* **Task brief**
Taking the data below, please print only the lines from the line holding "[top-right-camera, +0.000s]" to the line holding "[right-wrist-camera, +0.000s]", inclusive, with pictures omitted.

BEGIN Information provided

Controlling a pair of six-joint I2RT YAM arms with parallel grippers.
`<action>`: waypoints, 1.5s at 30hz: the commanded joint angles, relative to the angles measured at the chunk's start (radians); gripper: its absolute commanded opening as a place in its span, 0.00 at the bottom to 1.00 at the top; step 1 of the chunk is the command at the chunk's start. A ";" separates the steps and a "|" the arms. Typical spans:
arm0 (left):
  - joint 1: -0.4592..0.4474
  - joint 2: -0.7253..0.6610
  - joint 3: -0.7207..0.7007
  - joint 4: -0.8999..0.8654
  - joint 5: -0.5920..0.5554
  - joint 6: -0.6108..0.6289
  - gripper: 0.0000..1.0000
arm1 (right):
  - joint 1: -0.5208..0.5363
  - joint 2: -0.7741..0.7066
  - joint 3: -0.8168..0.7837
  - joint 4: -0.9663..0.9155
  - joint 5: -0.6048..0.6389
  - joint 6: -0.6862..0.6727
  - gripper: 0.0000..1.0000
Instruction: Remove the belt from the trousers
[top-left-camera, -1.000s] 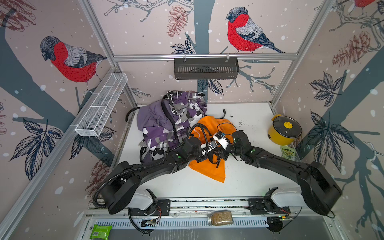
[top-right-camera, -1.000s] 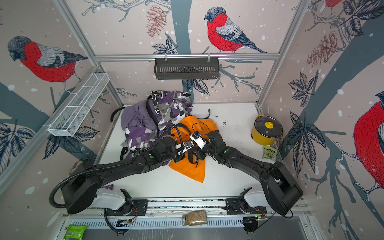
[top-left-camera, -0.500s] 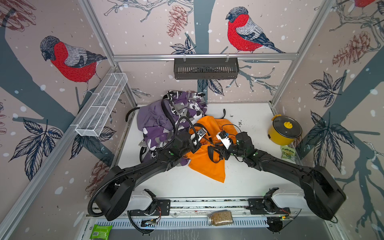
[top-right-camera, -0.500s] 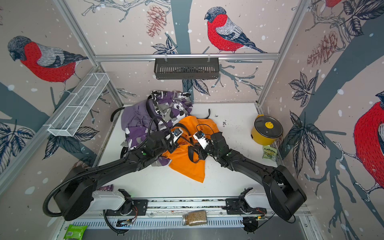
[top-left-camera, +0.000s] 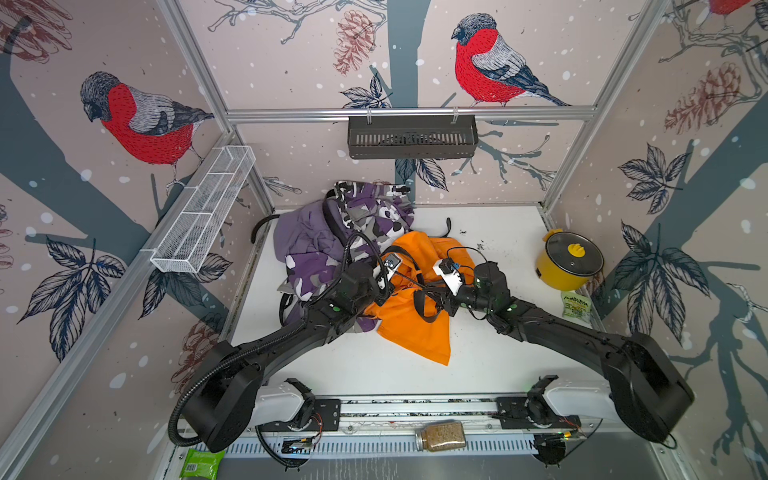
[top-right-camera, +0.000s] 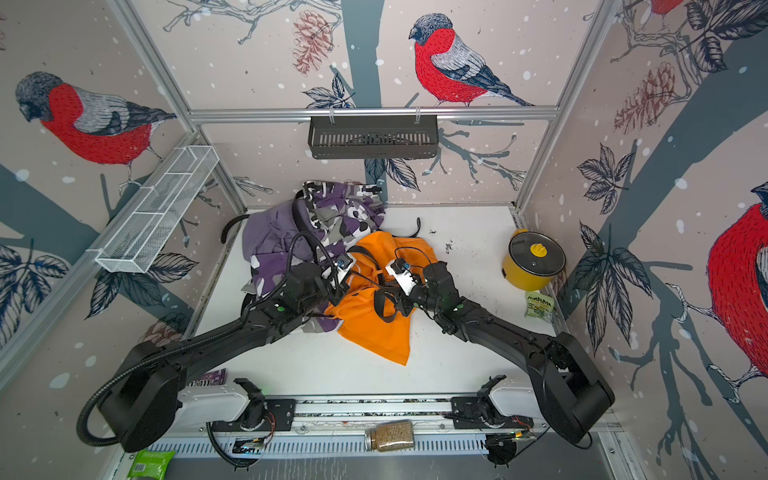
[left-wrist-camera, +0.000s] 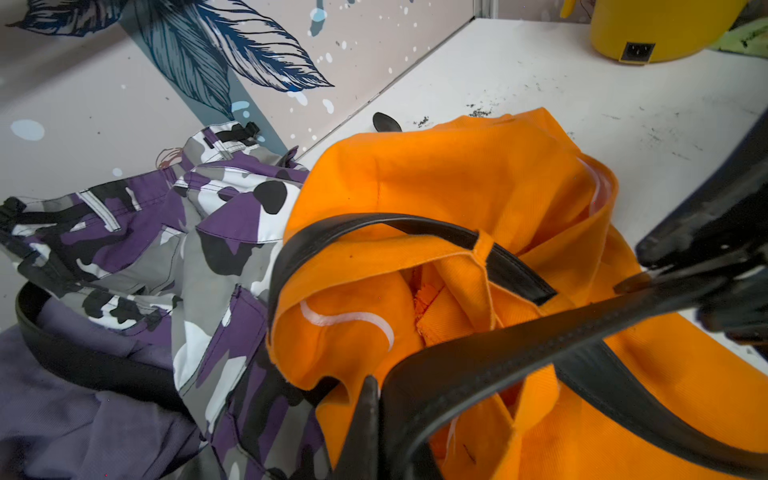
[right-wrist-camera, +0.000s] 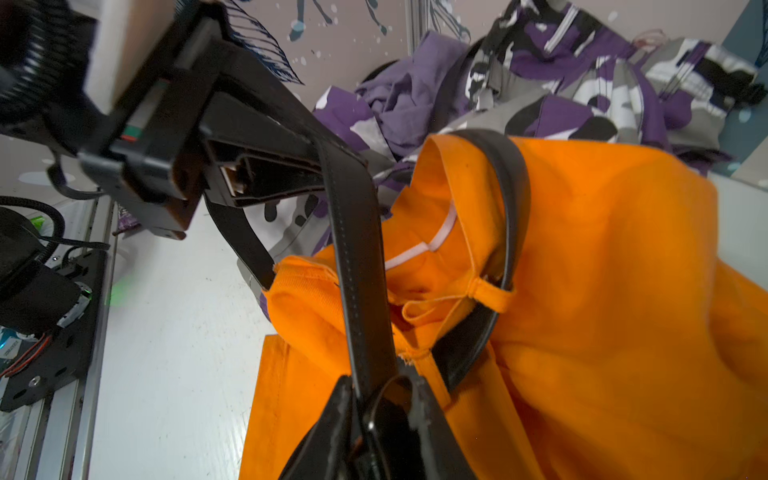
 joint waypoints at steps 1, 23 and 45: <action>0.081 -0.036 0.012 0.091 -0.416 -0.113 0.00 | -0.012 -0.001 -0.021 -0.234 0.015 0.000 0.00; -0.075 -0.154 -0.095 0.260 0.026 -0.026 0.00 | 0.049 -0.004 0.035 -0.141 -0.074 -0.035 0.84; -0.083 -0.114 -0.049 0.189 -0.239 -0.057 0.00 | 0.173 0.092 0.046 -0.067 0.297 0.208 0.03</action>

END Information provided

* **Response area**
[top-right-camera, +0.000s] 
[left-wrist-camera, +0.000s] 
[right-wrist-camera, +0.000s] 

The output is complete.